** WORK INSTRUCTION **
Every line from the line containing "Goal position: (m" through the final line below must be returned exactly, and no other line.

** DATA PROVIDED **
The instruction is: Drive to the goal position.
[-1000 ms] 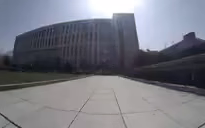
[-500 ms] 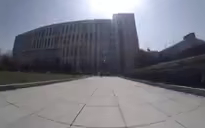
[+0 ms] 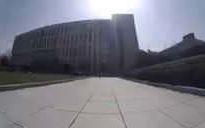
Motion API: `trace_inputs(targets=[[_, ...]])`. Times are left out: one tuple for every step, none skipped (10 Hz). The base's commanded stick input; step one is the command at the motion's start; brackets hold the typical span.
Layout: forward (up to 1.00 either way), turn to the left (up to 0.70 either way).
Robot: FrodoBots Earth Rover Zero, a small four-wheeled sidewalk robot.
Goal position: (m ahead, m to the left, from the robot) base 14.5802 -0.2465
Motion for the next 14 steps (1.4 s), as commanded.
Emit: trace_inputs(targets=[[0.70,0.00],[0.70,0.00],[0.70,0.00],[0.70,0.00],[0.70,0.06],[0.70,0.14],[0.70,0.14],[0.70,0.07],[0.70,0.00],[0.70,0.05],[0.70,0.14],[0.70,0.11],[0.70,0.04],[0.70,0.06]])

** TASK OUTPUT **
Goal position: (m ahead, m to the left, from the robot) base 14.5802 -0.2465
Motion for the next 14 steps (1.4 s), as commanded.
Emit: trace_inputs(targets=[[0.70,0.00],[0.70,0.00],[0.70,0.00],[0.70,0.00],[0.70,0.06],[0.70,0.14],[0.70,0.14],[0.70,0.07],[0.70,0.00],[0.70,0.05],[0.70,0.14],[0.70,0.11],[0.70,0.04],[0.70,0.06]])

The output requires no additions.